PROBLEM TO WORK ON | Each line of the listing, apart from the pictures, is to be printed exactly.

DATA SEGMENT |
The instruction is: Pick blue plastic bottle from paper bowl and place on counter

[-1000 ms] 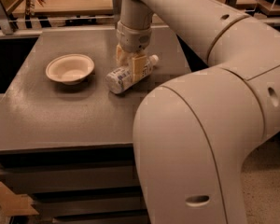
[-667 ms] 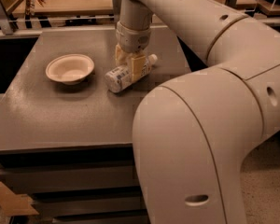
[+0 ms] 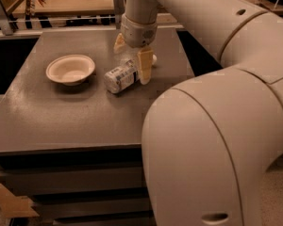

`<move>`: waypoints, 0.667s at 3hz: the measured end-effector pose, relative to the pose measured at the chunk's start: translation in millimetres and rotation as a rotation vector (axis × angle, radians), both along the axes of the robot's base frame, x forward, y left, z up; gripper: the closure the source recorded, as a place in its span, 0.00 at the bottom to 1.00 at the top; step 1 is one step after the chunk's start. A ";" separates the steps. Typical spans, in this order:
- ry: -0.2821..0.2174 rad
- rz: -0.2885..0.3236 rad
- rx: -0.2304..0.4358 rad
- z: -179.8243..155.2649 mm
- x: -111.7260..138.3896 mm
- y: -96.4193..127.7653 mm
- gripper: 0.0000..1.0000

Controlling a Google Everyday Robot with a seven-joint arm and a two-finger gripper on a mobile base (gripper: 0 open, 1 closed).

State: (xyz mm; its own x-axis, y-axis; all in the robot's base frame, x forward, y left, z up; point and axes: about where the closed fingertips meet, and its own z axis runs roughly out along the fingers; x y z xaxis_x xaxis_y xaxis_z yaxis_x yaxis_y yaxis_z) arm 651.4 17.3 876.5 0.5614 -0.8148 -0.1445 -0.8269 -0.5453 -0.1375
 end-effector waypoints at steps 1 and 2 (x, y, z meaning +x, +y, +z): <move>-0.009 -0.051 0.036 18.5 -12.2 -12.6 0.00; -0.023 -0.128 0.078 36.0 -30.4 -35.9 0.00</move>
Offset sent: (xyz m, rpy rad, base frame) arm -0.0652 -0.0758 0.0622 0.1254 -0.0303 -0.2367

ANSWER |
The instruction is: Pick blue plastic bottle from paper bowl and place on counter

[-1000 ms] 
[-667 ms] 
[+0 ms] 

`<move>`: waypoints, 0.667s at 3hz: the measured end-effector pose, relative to the pose measured at the chunk's start: translation in millimetres and rotation as a rotation vector (axis × angle, radians), both along the axes of the robot's base frame, x forward, y left, z up; gripper: the closure the source recorded, as a place in its span, 0.00 at the bottom to 1.00 at the top; step 1 is one step after the chunk's start. A ";" separates the steps. Typical spans, in this order:
- ry: -0.2821..0.2174 rad
- rz: -0.2885..0.3236 rad
- rx: -0.2304..0.4358 rad
- z: -179.8243..155.2649 mm
- x: -111.7260..138.3896 mm
- y: -96.4193..127.7653 mm
- gripper: 0.0000..1.0000

Controlling a Google Everyday Robot with a seven-joint arm and a two-finger gripper on a mobile base (gripper: 0 open, 1 closed).

State: (xyz mm; its own x-axis, y-axis; all in the robot's base frame, x forward, y left, z up; point and axes: about where the closed fingertips meet, and its own z axis runs roughly out along the fingers; x y z xaxis_x xaxis_y xaxis_z yaxis_x yaxis_y yaxis_z) arm 651.4 17.3 876.5 0.5614 -0.8148 -0.1445 -0.8269 -0.5453 -0.1375
 end-effector waypoints at steps 1 and 2 (x, y, z meaning +x, +y, +z): <move>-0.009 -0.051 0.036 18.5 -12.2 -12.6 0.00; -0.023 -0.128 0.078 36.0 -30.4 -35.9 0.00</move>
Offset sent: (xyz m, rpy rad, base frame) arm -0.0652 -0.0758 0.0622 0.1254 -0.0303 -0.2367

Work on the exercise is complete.